Les éditions le passager clandestin ont réédité, fort à propos, la nouvelle d'
Isaac Asimov, «
A voté », fin 2016, alors que la campagne des primaires de la Droite et du Centre en France se concluait par l'élection d'un candidat qui n'était pas le favori des sondages.
La nouvelle d'
Asimov, écrite en 1955, propose une vision futuriste de l'élection du 4 novembre 2008 (celle d'
Obama) dans une Amérique livrée pieds et poings liés aux sondeurs et autres spin doctors.
Performance remarquable de l'écrivain qui nous projette dans un monde pas si éloigné que ça de celui dans lequel nous vivons.
Les élections traditionnelles n'existent plus en 2008 aux USA. Un ordinateur scientifique surpuissant, Multivac, ingère toutes sortes de données et désigne chaque année un électeur unique qui après une batterie de tests concoctés par la machine désigne le candidat vainqueur.
A tel point que l'on parle davantage de l'électeur que de celui qui a été élu :
« Quand on parle du gouvernement Ridgely de 1996 (…) On parle du « Maudit vote Mac Comber, comme si Humphrey Mac Comber était le seul responsable parce que c'est lui qui a dû affronter Multivac. »
La famille Muller vit à Bloomington, Indiana, Sarah Norman et leur fille Linda, 10 ans, hébergent le père de Norman, Matthew Hortenweiler.
Ce dernier a du mal à faire comprendre à Linda, excitée par la perspective de voir son père désigné comme électeur, qu'il a connu une époque où tous les citoyens votaient :
« Vois-tu, parfois il fallait toute une nuit pour compter les votes, et les gens s'impatientaient. »
Nouvelle visionnaire qui traduit, bien longtemps avant qu'elle ne survienne, la crise de la représentation politique, l'effet d'attraction répulsion de l'opinion et des politiques vis-à-vis des sondages, depuis le 21 avril 2002 et l'échec sondagier du Brexit et de l'élection de Trump.
Je crois les sondages lorsqu'ils me sont favorables et je les nie lorsqu'ils ne le sont pas, me retranchant derrière ces études d'un nouveau genre mesurant le buzz sur les réseaux sociaux et attestant de l'existence d'un vote ou d'un électeur caché…
Avec sa nouvelle,
A voté !,
Asimov pousse à peine le bouchon un peu loin, suggérant que l'analyse des données sociétales du corps électoral pourrait remplacer une élection nécessitant que chacun exprime son choix dans les urnes.
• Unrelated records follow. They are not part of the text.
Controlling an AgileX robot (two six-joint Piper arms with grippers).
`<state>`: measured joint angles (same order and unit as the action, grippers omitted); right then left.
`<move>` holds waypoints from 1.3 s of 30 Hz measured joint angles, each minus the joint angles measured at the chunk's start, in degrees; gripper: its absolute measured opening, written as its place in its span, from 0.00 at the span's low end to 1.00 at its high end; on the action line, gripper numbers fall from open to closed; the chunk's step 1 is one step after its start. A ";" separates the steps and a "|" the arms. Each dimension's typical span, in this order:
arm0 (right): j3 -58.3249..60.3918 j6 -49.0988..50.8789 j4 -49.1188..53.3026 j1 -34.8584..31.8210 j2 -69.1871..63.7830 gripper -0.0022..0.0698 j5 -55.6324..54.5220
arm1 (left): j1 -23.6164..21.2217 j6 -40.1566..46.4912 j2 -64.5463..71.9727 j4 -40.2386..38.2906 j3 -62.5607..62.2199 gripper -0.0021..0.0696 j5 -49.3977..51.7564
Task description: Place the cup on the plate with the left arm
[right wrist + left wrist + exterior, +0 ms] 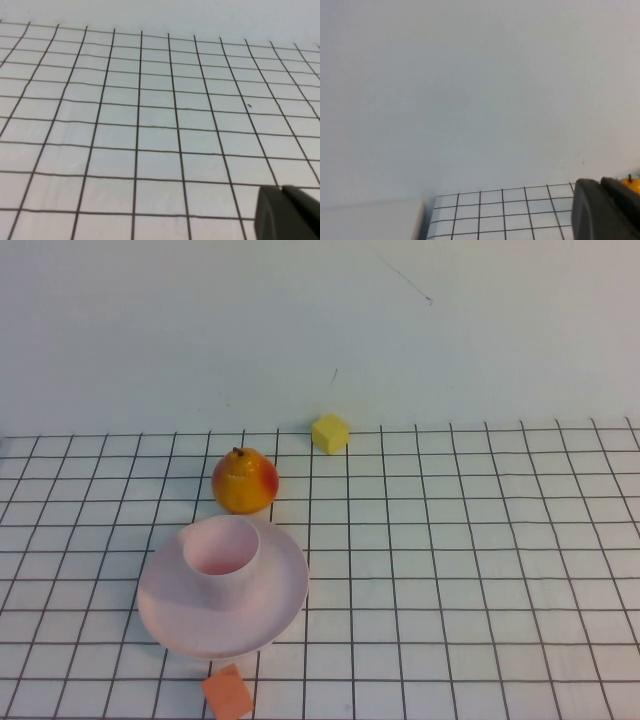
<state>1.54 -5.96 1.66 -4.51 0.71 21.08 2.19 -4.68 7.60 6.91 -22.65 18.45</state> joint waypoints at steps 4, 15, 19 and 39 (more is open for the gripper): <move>0.00 0.00 0.00 0.00 0.00 0.03 0.00 | -0.13 -0.41 -0.43 1.11 11.62 0.03 -9.77; 0.00 0.00 0.00 0.00 0.00 0.03 0.00 | -0.13 -8.12 -8.08 -2.61 24.18 0.03 -0.73; 0.00 0.00 0.00 0.00 0.00 0.03 0.00 | -0.13 -6.03 -8.08 -3.33 23.97 0.03 0.41; 0.00 0.00 0.00 0.00 0.00 0.03 0.00 | -0.13 -1.89 -8.08 -8.73 23.96 0.03 0.90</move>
<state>1.54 -5.96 1.66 -4.51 0.71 21.08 2.05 -6.57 -0.48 -1.82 1.31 19.35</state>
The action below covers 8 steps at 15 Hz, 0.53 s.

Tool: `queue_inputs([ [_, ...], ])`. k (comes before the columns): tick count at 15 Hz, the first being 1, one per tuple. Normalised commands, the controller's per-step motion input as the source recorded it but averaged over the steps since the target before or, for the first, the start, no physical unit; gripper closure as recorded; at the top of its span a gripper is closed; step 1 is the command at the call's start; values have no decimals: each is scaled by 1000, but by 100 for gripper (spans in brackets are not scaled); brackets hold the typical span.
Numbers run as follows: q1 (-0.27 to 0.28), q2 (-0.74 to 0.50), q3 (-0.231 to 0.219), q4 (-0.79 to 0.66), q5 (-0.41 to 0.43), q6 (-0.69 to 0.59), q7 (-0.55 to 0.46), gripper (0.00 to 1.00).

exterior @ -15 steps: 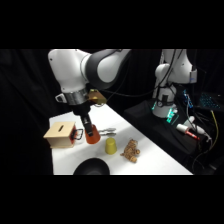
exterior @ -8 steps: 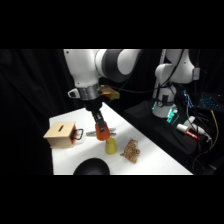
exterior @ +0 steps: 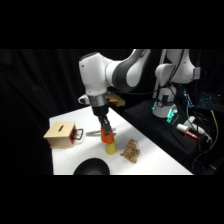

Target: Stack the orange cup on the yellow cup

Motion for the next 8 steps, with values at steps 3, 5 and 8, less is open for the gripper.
queue_inputs([
  [3,-62,-72,63,-186,115,195,-122,52],
  [5,-83,-41,87,-133,181,172,-184,52],
  [8,-108,5,115,-59,237,200,-261,52],
])
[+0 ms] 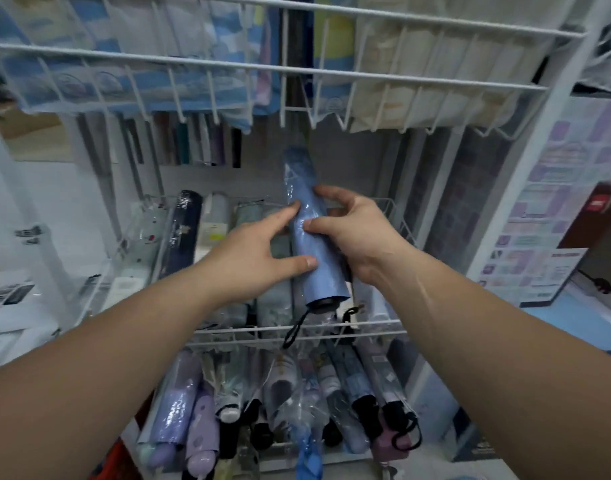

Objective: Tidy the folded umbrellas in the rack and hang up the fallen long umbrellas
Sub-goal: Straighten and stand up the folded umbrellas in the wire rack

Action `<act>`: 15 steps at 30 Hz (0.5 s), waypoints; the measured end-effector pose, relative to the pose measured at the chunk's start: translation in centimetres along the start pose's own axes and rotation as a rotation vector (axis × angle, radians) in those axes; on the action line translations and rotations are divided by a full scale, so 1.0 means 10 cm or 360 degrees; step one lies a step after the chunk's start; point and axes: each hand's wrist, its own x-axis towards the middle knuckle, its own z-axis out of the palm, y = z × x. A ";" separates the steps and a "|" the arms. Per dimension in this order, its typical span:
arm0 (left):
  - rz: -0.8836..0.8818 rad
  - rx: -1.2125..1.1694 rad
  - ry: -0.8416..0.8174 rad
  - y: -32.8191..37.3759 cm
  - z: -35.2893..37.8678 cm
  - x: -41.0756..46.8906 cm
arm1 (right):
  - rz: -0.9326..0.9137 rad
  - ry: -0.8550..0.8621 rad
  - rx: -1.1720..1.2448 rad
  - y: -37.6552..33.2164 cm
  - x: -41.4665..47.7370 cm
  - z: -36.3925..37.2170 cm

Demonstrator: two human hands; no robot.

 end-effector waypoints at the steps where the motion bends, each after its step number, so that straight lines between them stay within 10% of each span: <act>1: 0.0019 -0.0021 -0.0066 0.09 0.11 0.05 | -0.0008 0.0030 -0.0058 0.01 -0.02 -0.13; 10: 0.0060 -0.0315 -0.0380 0.56 1.00 0.70 | 0.0021 0.0358 -0.0333 0.39 0.09 -1.09; 15: 0.0009 -0.0146 -0.0561 0.39 1.24 0.90 | 0.0123 0.0135 -0.1091 0.49 0.08 -1.10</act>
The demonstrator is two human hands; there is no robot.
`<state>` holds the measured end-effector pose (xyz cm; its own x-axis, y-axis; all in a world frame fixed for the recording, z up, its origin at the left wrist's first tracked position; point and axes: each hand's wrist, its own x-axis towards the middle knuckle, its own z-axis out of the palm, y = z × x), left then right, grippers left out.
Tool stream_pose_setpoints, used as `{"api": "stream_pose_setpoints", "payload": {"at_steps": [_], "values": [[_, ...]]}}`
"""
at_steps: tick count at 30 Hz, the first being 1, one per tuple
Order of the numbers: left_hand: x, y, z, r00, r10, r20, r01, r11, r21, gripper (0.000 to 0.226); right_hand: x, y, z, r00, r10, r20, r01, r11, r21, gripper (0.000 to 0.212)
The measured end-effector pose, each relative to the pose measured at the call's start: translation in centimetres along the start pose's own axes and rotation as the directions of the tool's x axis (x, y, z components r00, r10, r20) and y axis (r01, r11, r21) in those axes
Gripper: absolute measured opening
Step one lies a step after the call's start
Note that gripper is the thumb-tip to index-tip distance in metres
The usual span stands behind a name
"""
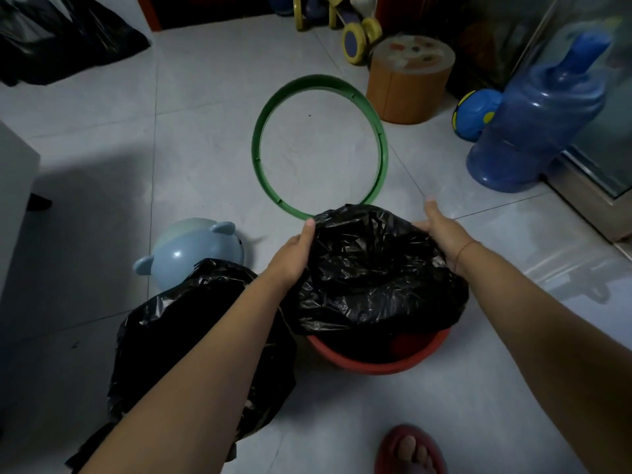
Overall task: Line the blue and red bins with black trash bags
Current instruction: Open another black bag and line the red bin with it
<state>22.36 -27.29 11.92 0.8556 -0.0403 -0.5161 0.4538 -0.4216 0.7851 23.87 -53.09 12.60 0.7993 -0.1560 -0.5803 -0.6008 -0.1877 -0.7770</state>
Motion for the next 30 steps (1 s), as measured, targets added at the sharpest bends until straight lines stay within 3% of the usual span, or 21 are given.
{"api": "stream_pose_setpoints", "payload": {"at_steps": [2, 5, 9, 11, 14, 17, 21, 23, 26, 30], "values": [[0.0, -0.1, -0.2, 0.999, -0.050, -0.018, 0.047, 0.992, -0.120, 0.079, 0.3, 0.7, -0.8, 0.992, 0.106, 0.069, -0.119, 0.963, 0.240, 0.086], [0.0, -0.3, 0.1, 0.995, -0.090, -0.050, 0.078, 0.976, -0.202, 0.072, 0.8, 2.2, -1.4, 0.987, 0.124, 0.099, -0.157, 0.865, 0.477, 0.079], [-1.7, -0.9, 0.4, 0.982, -0.188, -0.017, 0.173, 0.932, -0.318, 0.089, -0.3, 3.4, -1.4, 0.984, 0.105, 0.141, -0.174, 0.694, 0.699, 0.067], [-2.8, -0.8, 0.4, 0.986, -0.159, -0.043, 0.144, 0.957, -0.251, 0.091, -1.2, 3.4, -1.3, 0.995, 0.084, 0.059, -0.103, 0.795, 0.598, 0.061], [-4.6, -0.6, 0.6, 0.988, -0.005, -0.154, -0.003, 0.999, -0.052, 0.082, -2.7, 2.9, -1.8, 0.994, -0.043, -0.098, 0.059, 0.986, 0.158, 0.054], [-6.5, -0.9, 0.7, 0.979, 0.053, -0.195, -0.034, 0.995, 0.099, 0.083, -4.2, 2.7, -3.2, 0.988, -0.149, -0.032, 0.141, 0.973, -0.183, 0.056], [-9.2, -2.0, 1.6, 0.969, 0.089, -0.230, -0.045, 0.981, 0.190, 0.087, -6.1, 4.1, -3.9, 0.992, -0.124, -0.012, 0.102, 0.865, -0.492, 0.070], [-10.5, -2.3, 2.6, 0.959, 0.092, -0.269, -0.044, 0.983, 0.181, 0.089, -7.2, 4.9, -3.4, 0.995, -0.082, -0.056, 0.047, 0.889, -0.455, 0.076], [-12.0, -2.7, 4.7, 0.945, 0.039, -0.325, -0.005, 0.995, 0.103, 0.091, -8.6, 6.1, -1.6, 0.992, 0.015, -0.123, -0.029, 0.993, -0.111, 0.079], [-13.8, -4.0, 7.6, 0.924, 0.033, -0.382, -0.074, 0.993, -0.091, 0.092, -9.8, 7.6, 0.1, 0.956, -0.006, -0.292, 0.055, 0.986, 0.160, 0.071]]}}
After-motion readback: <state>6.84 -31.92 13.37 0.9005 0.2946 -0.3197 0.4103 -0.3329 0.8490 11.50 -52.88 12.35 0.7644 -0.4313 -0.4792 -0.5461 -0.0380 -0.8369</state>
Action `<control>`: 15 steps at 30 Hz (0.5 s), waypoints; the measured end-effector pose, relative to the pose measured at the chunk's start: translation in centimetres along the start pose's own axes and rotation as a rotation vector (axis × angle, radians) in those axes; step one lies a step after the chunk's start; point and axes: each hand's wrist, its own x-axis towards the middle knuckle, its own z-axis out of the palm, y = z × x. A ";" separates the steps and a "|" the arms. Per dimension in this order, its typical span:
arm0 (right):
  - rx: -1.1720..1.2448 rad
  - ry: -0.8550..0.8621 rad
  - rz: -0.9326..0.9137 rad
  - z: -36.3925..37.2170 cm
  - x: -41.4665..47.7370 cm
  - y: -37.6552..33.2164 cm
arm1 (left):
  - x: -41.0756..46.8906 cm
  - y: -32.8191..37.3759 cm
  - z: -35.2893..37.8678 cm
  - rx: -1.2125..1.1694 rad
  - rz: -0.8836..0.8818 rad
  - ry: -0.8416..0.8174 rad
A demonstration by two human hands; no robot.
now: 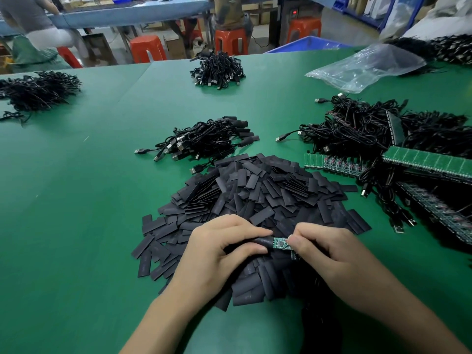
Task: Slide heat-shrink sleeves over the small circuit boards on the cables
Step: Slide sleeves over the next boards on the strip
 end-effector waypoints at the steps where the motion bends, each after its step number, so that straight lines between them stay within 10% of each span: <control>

Qui n'a jamais eu la tentation de penser, si je n'allais pas voter, est-ce que cela changerait fondamentalement le sens du vote ? Tentation dont on nous dit aujourd'hui qu'elle guette de 35 à 40 % du corps électoral.
Si elle est visionnaire, la nouvelle d'
Asimov est aussi une mise en garde contre cette tentation de penser que le vote n'a plus aucune utilité.
A lire et à méditer dans le contexte actuel. Cela vaut les 4 euros que vous avez économisés en n'allant pas voter aux primaires de la Droite et du Centre et de la Belle Alliance Populaire.
En annexe du texte, une étude intéressante sur le contexte dans lequel a été écrit la nouvelle et notamment une chronologie de l'histoire des succès et des ratés des sondages prédictifs aux USA. Ceux-ci voient le jour dès 1936 avec l'institut Gallup qui s'illustre en annonçant le succès de Franklin Roosevelt…depuis, de l'eau a coulé sous le pont des instituts de sondages.